Wallboard and building products distributor GMS (NYSE:GMS) is another small-cap stock that has been hit by cyclical fears. Shares are down 37% so far this year, and threatening to return to their late 2016 IPO levels just above $20.
But the core story here really hasn’t changed.
GMS continues to roll up smaller distributors. It closed a major acquisition of WSB Titan earlier this year that dramatically increased its business.
The wallboard business, in particular, should have some protection from big-box retailers like Home Depot (NYSE:HD) and Lowe’s (NYSE:LOW). The product is simply too big — and too cheap on a per-pound basis- – for customers to fight aggressively on price.
There have been some concerns starting late last year on the gross margin front, and a leveraged balance sheet means GMS isn’t quite as cheap as a 6x+ forward EPS multiple might suggest. But the market liked the story here less than a year ago, and it liked the Titan deal at the time it was announced (GMS shares rose 10% on the news). When investors change their mind again, GMS’ larger earnings base and the balance sheet leverage makes this one of the small-cap stocks for which a double within 12-18 months is a distinct possibility.
Extreme Networks (EXTR)
Investors need to be very careful with enterprise networking vendor Extreme Networks (NASDAQ:EXTR). Very, very careful. EXTR stock has moved steadily downward over the past several months. Three consecutive post-earnings declines were capped off by a 33% drop following the Q4 report last month. Acquisitions of assets from Avaya (NYSE:AVYA), Brocade (now a unit of Broadcom (NASDAQ:AVGO)) and Zebra Technologies (NASDAQ:ZBRA) were supposed to make Extreme an end-to-end networking provider. The strategy hasn’t worked — but the deals have added debt to the company’s balance sheet.
Still, there’s hope for a turnaround here. Investors liked the strategy early on, before the recent missteps. Management has insisted that timing issues have played a part, notably in pulling down expectations for the data center business heading into fiscal 2019. The balance sheet actually is in decent shape, and Extreme remains solidly profitable.
If the company can stem the bleeding, and change the perception of its M&A strategy, there’s room for a very quick and steep rebound. EXTR already is down 65% from its 52-week high. Those look like big ‘ifs’ at the moment, however, and investors might want to wait for some signs of improvements before getting too aggressive with the small-cap stock.
The Simply Good Foods Company (SMPL)
The Simply Good Foods Company (NASDAQ:SMPL) already has had a nice run over the past few months, climbing from $13 to nearly $19. But this is one of the small-cap stocks that may have more upside ahead.
The maker of healthy snacks under the Atkins and Simply Protein brands is growing in a grocery space that continues to struggle. Revenue has risen 8% so far this fiscal year, with Adjusted EBITDA up nearly 10%. And there’s room for that growth to continue.

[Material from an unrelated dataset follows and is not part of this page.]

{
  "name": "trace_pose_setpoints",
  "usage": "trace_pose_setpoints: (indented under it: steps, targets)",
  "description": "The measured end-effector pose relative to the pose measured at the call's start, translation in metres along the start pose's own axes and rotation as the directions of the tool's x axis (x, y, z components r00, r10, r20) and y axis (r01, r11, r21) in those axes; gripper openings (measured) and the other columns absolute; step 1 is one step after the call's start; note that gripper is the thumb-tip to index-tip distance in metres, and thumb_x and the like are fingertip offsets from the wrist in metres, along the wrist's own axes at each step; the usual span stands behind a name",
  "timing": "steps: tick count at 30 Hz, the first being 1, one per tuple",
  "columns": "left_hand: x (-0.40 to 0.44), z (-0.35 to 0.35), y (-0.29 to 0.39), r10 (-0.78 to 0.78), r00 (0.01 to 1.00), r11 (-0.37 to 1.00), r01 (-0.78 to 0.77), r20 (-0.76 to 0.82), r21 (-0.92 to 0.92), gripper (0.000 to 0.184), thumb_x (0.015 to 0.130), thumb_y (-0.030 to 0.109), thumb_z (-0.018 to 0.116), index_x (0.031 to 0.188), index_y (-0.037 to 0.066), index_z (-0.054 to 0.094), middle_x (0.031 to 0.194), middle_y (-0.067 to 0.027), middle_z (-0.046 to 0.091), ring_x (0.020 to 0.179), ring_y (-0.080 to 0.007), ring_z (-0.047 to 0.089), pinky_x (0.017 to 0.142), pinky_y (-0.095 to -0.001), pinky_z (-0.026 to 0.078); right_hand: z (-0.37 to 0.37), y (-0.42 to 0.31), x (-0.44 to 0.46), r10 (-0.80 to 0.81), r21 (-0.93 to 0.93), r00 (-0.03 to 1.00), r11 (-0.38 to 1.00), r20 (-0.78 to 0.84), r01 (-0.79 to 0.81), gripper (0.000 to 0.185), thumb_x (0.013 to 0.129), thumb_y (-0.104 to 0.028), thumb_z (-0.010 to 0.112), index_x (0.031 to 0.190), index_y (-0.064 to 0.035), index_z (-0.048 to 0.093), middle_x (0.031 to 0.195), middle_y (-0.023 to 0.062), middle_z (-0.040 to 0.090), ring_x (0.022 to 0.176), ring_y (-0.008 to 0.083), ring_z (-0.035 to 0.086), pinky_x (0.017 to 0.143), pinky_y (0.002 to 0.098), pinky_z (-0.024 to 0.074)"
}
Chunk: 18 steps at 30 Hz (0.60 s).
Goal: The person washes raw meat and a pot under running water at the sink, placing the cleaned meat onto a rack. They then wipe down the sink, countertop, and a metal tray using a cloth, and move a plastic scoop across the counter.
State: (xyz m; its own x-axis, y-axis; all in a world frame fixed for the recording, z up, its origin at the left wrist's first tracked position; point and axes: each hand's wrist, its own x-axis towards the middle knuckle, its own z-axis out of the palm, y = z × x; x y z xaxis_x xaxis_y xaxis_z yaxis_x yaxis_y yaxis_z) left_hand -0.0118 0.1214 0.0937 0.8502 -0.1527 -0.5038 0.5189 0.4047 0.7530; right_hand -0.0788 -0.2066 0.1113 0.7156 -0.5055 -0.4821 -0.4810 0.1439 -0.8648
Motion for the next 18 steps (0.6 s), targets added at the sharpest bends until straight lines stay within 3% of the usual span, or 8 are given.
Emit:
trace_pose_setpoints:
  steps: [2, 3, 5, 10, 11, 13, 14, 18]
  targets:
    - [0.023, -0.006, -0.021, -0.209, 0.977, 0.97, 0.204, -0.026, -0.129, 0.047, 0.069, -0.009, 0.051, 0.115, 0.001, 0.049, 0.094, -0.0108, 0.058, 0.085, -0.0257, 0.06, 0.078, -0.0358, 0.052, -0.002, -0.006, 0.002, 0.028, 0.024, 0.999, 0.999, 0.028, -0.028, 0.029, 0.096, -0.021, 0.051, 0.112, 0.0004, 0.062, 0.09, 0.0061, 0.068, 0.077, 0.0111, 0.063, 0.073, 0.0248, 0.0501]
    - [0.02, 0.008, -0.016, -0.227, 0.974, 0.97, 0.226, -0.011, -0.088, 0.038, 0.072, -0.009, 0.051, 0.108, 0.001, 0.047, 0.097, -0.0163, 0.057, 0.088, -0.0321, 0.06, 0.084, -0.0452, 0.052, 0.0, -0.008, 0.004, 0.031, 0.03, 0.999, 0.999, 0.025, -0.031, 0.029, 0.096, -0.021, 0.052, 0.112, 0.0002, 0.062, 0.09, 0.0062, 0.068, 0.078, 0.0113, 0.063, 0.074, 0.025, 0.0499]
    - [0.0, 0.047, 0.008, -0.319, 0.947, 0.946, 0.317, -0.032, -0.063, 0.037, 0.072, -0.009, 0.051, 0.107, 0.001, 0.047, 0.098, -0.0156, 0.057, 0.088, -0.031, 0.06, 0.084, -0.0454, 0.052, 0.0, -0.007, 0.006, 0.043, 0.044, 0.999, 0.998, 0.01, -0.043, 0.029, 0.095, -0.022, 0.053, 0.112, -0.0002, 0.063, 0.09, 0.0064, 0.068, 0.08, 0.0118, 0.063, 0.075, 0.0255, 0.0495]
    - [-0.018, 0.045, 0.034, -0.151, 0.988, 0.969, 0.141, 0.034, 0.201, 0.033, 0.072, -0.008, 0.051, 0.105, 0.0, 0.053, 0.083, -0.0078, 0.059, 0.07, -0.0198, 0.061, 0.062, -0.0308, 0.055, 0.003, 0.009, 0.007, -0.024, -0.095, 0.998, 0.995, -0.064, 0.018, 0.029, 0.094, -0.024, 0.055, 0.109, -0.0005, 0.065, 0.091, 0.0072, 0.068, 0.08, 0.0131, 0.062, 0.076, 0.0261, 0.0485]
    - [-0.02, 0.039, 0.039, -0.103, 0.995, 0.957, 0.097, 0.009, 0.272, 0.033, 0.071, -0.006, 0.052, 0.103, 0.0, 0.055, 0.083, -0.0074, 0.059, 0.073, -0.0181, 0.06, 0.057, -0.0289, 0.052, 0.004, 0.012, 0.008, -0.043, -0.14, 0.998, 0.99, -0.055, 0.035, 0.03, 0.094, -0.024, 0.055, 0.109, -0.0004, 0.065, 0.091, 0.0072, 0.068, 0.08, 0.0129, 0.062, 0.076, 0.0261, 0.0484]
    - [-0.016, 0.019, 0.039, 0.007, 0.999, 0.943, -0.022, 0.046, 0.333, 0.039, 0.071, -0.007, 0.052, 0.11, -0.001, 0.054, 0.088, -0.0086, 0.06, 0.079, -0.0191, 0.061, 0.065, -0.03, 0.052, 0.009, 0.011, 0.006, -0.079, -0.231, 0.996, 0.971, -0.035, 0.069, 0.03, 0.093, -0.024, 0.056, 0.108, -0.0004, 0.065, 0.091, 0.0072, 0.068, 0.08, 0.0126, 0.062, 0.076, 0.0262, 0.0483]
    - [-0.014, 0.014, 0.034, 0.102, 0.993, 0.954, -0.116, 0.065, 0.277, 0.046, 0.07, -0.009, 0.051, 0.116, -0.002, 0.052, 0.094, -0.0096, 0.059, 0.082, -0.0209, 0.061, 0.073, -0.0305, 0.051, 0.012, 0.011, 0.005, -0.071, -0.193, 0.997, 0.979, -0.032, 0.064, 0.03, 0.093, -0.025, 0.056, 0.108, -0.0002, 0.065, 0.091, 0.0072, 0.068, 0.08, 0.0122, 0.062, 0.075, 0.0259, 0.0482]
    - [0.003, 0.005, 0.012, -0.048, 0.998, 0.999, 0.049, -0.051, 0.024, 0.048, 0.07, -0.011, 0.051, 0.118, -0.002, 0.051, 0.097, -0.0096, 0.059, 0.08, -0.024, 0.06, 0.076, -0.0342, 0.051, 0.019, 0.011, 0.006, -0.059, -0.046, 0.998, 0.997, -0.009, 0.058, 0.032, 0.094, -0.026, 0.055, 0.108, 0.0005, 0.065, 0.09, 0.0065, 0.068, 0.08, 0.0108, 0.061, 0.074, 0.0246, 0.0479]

Meanwhile, SMPL likely will look to more acquisitions to build out its portfolio — and potentially become an acquisition target itself down the line. Mondelez International (NASDAQ:MDLZ) could be a buyer. Campbell Soup (NYSE:CPB) acquired Snyder’s-Lance, and another larger CPB play could take a look at SMPL. With the stock still trading under 20x EBITDA, more growth and an eventual sale could lead SMPL to big gains over the next few years.
As of this writing, Vince Martin is long shares of NETGEAR and Photronics. He has no positions in any other securities mentioned.